'rehash()' should use '==' not 'equals()'
Performance
UnifiedSet rehash operation will reuse UnifiedSet.add. Then, the T.equals will be triggered during hash collision.
https://github.com/eclipse-collections/eclipse-collections/blob/6256e7c298a2bb7a839c2b5941416a3f8795cf5a/eclipse-collections/src/main/java/org/eclipse/collections/impl/set/mutable/UnifiedSet.java#L337
I'm working with 100 million of objects. In my real experience, the equals() call causes the cache miss and cause 10%~30% performance degeneration.
Reason
During rehash, we already guarantee the object is distinct.

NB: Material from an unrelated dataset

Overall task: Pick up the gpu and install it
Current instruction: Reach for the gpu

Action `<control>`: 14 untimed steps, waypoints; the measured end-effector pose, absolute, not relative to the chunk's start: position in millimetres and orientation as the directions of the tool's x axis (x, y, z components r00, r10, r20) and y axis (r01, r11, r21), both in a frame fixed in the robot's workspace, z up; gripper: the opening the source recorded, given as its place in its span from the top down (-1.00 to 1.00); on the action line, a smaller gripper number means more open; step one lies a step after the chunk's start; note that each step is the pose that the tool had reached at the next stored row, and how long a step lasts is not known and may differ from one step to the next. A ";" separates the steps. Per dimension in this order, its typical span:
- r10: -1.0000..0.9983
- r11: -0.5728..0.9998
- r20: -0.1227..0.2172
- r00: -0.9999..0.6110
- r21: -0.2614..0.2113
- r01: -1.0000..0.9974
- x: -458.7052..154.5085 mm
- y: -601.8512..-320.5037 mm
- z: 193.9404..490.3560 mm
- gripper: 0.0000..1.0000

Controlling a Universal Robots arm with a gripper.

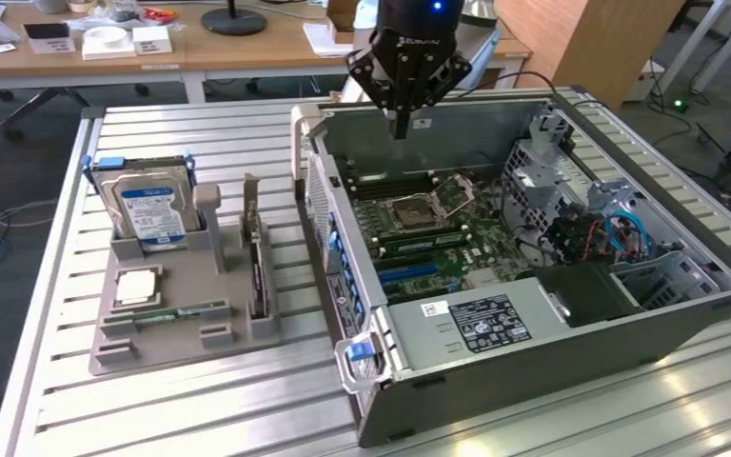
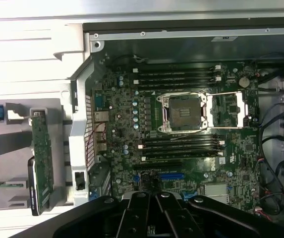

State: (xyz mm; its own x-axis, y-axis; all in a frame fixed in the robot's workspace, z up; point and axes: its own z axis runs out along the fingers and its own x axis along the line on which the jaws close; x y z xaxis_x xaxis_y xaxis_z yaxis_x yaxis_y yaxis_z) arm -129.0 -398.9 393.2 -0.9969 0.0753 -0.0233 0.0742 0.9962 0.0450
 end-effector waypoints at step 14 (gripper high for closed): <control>0.075 0.996 -0.023 -0.997 0.045 0.074 -157.1 -398.0 393.0 0.79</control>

The equals might trigger memory access on member of objects.
Change
My suggestion is we need to have new method nonNullTableObjectSame during rehash to replace with
https://github.com/eclipse-collections/eclipse-collections/blob/6256e7c298a2bb7a839c2b5941416a3f8795cf5a/eclipse-collections/src/main/java/org/eclipse/collections/impl/set/mutable/UnifiedSet.java#L2342
private boolean nonNullTableObjectSame(Object cur, T key)
{
return cur == key || (cur == NULL_KEY ? key == null : (cur == key);
}
And, change add usage in rehash.
@Override
protected void rehash(int newCapacity)
{
int oldLength = this.table.length;
Object[] old = this.table;
this.allocate(newCapacity);
this.occupied = 0;
for (int i = 0; i < oldLength; i++)
{
Object oldKey = old[i];
if (oldKey instanceof ChainedBucket)
{
ChainedBucket bucket = (ChainedBucket) oldKey;
do
{
if (bucket.zero != null)
{
this.rehashAdd(this.nonSentinel(bucket.zero));
}
if (bucket.one == null)
{
break;
}
this.rehashAdd(this.nonSentinel(bucket.one));
if (bucket.two == null)
{
break;
}
this.rehashAdd(this.nonSentinel(bucket.two));
if (bucket.three != null)
{
if (bucket.three instanceof ChainedBucket)
{
bucket = (ChainedBucket) bucket.three;
continue;
}
this.rehashAdd(this.nonSentinel(bucket.three));
}
break;
}
while (true);
}
else if (oldKey != null)
{
this.rehashAdd(this.nonSentinel(oldKey));
}
}
}
I guess the interesting observation here is that during rehash, we're already guaranteed that no two objects can be equal, so there should be no equal checking at all. rehashAdd should simply chain whatever comes in to that bucket.
are we agreeing on the proposed solution, so that I can take it
@gargsuraj12 feel free to submit a PR. #1734 was opened against this issue but doesn't actually include any changes.
Hi, is this issue still open? If unresolved, I'd like to try fixing it.
@lzcyx got for it, it's still unresolved!